● **DATA FOR ANALYSIS**
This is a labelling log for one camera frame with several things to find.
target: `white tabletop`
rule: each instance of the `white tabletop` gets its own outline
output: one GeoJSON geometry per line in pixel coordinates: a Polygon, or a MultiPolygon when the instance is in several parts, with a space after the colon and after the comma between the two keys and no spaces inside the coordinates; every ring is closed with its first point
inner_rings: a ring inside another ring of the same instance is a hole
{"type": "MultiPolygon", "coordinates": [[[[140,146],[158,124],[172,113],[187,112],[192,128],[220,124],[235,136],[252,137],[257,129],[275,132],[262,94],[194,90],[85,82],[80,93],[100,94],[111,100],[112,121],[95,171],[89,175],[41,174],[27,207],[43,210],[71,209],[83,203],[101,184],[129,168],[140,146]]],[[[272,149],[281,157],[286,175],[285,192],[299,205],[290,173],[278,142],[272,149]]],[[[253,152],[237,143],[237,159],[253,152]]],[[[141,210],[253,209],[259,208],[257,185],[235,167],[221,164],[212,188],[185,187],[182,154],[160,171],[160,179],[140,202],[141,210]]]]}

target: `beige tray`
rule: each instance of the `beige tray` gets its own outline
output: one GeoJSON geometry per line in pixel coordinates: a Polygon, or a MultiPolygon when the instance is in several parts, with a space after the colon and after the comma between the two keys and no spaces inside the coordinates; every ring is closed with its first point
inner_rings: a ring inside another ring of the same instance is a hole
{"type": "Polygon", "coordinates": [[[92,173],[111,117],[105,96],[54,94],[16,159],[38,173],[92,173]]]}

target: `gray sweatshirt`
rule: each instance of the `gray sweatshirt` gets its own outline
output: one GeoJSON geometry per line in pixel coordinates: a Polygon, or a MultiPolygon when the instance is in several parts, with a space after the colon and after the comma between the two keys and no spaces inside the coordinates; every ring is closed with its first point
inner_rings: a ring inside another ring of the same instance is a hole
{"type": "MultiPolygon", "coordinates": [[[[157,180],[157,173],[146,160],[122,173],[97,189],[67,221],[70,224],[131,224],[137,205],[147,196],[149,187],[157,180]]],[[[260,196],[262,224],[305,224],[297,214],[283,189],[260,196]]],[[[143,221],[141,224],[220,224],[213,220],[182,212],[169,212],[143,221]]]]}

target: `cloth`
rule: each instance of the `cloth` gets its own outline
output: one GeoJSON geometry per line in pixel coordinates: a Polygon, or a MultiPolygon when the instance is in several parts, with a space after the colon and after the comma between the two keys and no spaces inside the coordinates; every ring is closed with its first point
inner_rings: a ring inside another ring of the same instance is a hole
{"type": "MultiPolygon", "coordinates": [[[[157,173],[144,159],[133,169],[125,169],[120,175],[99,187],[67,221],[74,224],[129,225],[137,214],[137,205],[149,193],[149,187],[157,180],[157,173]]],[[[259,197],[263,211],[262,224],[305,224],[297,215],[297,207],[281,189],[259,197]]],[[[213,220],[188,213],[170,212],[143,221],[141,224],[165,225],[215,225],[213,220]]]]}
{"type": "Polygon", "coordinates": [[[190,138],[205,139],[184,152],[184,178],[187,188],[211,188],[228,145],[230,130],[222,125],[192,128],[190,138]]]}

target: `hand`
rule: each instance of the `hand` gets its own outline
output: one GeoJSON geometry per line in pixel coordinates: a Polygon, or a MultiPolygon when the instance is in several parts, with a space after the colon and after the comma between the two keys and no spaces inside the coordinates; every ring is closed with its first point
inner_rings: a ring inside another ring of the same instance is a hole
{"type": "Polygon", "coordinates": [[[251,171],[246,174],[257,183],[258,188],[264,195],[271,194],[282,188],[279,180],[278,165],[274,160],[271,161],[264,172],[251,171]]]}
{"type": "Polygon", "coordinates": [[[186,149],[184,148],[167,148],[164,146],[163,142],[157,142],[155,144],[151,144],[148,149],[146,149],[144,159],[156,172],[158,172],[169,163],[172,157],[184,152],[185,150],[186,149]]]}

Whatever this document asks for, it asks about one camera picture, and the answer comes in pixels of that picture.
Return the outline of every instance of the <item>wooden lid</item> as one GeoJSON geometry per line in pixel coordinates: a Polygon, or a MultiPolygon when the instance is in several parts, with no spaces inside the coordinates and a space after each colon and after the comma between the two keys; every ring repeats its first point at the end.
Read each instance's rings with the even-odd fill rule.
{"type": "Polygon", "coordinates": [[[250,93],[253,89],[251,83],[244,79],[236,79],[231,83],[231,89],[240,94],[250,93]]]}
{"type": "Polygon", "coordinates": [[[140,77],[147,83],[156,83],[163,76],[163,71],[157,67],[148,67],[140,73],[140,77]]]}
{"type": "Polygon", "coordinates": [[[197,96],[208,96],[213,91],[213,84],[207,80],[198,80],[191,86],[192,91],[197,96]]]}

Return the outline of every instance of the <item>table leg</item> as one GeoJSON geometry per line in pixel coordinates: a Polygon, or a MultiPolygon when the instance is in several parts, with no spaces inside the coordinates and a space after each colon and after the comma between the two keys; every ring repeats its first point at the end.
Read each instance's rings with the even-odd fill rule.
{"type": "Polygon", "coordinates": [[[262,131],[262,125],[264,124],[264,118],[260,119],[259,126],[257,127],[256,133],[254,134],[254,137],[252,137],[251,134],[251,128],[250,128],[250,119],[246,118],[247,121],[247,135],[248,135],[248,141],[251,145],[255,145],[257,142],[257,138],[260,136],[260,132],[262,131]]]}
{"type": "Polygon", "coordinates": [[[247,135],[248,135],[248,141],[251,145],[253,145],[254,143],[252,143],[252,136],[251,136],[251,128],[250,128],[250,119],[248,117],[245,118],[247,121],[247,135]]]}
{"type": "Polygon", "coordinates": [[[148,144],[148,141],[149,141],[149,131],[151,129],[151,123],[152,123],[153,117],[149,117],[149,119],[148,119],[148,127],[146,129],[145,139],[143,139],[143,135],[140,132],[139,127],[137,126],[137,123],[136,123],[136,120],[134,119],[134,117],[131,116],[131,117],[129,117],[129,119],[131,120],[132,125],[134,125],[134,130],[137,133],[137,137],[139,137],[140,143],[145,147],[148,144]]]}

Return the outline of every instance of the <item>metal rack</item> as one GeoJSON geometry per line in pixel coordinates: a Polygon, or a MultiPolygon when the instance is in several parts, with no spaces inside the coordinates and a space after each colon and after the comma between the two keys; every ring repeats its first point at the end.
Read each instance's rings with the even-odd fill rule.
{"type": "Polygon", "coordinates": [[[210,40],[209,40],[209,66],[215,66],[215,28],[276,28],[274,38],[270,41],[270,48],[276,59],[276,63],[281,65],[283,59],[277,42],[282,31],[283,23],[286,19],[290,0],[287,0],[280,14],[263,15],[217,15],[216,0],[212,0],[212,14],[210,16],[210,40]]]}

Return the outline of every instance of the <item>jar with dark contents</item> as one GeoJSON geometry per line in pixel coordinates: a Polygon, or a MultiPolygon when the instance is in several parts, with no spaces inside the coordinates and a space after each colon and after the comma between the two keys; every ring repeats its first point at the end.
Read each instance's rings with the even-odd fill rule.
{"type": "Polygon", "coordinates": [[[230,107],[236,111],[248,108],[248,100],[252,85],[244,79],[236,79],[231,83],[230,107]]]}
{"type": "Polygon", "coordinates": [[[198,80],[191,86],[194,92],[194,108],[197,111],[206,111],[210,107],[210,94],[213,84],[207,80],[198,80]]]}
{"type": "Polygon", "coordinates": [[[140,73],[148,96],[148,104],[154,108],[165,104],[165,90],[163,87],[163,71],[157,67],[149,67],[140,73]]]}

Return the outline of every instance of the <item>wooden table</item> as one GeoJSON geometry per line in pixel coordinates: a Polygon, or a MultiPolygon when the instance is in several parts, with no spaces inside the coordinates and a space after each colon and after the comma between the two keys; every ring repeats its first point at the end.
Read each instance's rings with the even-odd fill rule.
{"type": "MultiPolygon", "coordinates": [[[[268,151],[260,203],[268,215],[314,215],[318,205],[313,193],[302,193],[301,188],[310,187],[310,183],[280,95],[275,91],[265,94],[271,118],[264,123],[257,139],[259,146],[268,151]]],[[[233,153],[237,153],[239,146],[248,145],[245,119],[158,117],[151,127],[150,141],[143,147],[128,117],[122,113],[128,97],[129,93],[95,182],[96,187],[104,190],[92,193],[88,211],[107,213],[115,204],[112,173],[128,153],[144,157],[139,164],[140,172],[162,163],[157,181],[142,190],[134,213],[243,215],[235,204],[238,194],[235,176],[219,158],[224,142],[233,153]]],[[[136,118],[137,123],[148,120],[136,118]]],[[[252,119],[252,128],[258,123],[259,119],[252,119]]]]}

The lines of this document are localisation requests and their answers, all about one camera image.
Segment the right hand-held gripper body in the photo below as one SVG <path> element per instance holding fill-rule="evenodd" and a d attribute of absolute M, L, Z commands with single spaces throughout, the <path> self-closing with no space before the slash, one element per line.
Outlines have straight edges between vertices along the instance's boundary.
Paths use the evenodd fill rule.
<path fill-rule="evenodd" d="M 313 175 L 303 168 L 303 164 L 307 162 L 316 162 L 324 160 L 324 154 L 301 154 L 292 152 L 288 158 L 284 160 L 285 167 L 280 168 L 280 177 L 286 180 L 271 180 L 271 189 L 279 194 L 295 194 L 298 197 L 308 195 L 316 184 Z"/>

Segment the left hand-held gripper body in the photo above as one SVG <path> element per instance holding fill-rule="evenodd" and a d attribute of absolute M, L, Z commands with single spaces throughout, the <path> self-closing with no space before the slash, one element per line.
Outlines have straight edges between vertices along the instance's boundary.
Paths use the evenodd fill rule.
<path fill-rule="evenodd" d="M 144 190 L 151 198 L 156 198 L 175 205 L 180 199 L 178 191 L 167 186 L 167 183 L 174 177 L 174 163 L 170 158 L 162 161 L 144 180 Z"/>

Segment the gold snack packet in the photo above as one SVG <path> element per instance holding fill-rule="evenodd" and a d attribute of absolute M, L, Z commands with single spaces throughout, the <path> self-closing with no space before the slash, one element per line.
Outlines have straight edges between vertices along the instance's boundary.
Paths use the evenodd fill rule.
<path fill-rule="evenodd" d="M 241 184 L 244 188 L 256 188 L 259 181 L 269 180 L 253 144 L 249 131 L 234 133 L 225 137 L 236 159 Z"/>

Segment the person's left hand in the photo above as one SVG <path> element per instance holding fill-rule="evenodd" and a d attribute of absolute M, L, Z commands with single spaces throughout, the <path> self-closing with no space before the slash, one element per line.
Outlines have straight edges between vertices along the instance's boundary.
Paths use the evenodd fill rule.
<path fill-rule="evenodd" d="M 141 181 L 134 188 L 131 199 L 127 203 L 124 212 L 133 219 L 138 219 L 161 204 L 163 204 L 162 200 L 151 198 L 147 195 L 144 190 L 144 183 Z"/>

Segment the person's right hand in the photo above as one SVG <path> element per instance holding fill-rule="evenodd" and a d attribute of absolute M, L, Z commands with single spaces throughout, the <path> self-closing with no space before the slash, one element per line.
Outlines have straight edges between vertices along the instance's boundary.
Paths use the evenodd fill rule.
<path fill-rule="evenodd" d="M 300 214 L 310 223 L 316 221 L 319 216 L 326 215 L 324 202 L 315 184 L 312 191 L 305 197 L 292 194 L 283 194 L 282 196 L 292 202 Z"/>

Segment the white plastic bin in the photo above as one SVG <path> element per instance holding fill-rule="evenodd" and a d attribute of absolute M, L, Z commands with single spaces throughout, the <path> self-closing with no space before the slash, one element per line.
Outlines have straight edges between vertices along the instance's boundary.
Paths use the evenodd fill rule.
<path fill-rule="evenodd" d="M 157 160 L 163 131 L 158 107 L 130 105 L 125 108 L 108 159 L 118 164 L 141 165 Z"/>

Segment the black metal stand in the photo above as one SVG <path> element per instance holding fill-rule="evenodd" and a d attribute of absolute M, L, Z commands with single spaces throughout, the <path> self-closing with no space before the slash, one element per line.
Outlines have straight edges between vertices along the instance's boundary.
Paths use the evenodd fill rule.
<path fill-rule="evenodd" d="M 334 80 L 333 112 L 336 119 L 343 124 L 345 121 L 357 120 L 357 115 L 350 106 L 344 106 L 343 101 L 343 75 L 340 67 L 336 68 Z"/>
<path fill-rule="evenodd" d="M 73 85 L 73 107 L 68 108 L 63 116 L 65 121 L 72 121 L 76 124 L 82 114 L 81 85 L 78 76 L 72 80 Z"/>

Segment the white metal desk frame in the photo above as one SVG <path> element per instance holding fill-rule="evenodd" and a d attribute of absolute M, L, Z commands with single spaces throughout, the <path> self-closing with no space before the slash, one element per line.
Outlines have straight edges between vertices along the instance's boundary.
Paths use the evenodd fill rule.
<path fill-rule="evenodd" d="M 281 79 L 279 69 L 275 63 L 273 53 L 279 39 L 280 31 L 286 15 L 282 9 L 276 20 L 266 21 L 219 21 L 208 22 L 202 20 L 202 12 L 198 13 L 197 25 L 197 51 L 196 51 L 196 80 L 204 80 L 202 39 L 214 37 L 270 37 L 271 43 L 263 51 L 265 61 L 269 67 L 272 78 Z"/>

...

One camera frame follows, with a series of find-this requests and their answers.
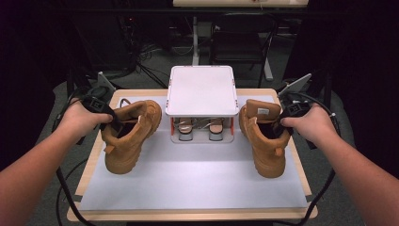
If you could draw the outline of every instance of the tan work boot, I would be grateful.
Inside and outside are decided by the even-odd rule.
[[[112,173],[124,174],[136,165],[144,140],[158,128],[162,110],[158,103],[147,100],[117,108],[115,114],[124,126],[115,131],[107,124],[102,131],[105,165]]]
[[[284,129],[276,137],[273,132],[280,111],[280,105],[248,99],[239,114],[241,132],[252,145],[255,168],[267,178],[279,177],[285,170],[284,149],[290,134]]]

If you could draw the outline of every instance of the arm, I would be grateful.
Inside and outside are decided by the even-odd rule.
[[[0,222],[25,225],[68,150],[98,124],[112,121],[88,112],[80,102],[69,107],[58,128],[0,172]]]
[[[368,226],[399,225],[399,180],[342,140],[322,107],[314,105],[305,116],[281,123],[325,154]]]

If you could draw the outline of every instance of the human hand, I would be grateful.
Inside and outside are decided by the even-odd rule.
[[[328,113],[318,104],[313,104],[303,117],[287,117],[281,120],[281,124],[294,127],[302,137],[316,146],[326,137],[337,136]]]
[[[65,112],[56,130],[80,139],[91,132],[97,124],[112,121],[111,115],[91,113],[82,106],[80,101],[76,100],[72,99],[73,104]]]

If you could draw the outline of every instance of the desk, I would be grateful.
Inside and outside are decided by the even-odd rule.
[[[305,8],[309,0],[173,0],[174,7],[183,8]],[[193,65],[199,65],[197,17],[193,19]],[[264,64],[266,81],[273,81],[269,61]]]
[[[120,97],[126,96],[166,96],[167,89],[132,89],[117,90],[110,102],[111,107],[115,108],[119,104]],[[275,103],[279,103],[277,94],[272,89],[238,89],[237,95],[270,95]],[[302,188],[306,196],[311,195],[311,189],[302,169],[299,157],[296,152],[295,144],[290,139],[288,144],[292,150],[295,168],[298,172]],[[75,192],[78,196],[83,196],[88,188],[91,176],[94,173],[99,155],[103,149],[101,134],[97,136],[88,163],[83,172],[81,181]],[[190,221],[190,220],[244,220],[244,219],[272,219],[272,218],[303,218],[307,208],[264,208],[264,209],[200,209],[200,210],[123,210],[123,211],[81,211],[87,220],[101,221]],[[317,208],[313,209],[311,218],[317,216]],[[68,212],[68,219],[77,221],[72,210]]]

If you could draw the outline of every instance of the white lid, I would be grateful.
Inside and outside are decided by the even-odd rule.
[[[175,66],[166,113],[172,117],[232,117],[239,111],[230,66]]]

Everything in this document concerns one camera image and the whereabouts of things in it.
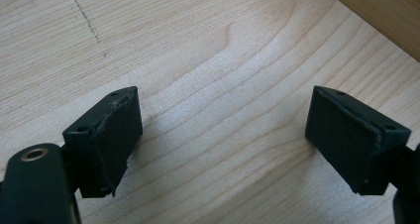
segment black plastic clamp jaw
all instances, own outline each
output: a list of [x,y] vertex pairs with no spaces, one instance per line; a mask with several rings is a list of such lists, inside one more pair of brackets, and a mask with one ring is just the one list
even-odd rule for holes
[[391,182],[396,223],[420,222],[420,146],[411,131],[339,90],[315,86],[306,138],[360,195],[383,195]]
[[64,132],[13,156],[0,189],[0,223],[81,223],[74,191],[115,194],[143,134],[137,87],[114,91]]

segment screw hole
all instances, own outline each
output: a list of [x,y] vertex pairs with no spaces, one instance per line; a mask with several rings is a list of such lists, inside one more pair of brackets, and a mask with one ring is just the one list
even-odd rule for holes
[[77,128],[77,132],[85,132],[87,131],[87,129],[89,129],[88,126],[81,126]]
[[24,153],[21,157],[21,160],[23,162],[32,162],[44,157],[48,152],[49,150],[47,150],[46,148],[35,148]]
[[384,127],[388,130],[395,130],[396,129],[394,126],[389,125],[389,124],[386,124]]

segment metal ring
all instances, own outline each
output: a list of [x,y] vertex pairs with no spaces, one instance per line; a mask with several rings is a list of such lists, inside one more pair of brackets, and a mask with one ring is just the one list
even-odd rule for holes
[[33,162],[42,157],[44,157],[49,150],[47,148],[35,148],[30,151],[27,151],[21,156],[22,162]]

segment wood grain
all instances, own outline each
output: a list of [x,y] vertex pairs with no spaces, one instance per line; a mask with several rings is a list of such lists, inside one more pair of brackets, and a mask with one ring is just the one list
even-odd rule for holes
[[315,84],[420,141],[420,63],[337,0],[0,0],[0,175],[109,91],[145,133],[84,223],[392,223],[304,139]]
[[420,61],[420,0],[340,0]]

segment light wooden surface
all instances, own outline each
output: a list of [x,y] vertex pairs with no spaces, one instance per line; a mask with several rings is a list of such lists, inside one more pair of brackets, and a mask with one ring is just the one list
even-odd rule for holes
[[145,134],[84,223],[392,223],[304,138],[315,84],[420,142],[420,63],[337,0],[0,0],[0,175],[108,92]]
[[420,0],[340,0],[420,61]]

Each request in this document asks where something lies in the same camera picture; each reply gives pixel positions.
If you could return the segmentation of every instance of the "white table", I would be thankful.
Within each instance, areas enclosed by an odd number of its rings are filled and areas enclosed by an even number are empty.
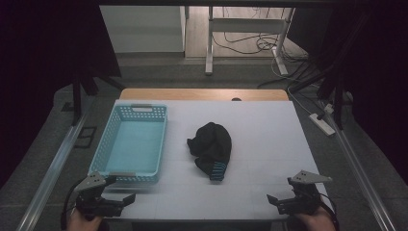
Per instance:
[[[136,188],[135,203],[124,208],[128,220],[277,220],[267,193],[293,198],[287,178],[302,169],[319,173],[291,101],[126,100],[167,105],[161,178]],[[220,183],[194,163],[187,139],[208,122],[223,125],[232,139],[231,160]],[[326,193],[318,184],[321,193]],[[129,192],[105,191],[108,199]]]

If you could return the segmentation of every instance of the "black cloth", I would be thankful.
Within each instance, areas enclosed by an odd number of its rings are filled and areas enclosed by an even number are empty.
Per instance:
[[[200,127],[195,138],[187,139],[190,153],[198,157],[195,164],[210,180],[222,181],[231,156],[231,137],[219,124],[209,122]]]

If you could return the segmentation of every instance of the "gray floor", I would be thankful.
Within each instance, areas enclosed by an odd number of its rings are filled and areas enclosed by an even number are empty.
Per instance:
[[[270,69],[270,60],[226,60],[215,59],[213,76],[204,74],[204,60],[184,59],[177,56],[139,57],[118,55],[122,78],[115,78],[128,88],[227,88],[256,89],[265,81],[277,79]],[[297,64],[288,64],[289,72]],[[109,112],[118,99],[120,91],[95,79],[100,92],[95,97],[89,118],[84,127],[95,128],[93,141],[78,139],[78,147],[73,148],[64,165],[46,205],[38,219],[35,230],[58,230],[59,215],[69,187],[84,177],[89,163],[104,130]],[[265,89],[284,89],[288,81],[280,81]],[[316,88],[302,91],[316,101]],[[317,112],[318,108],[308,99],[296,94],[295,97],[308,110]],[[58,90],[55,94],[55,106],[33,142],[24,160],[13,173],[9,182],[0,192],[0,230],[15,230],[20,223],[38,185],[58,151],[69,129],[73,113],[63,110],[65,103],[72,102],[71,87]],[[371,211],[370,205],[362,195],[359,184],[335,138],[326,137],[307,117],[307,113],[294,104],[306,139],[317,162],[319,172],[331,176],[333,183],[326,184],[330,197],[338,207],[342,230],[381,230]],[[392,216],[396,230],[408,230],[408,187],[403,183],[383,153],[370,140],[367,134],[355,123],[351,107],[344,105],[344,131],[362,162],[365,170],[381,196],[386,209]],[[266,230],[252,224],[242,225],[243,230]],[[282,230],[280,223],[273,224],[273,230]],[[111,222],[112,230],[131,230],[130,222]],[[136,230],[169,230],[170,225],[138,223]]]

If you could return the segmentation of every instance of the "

● **TASK INSTRUCTIONS**
Among the entries above, find every line holding "picture" and copy it.

● **ANSWER TO THIS EXERCISE**
Whatever this document asks for, it asks about one camera picture, and the answer comes in pixels of that picture.
Each request in this document asks where something lies in the same camera picture; each reply gives pixel positions.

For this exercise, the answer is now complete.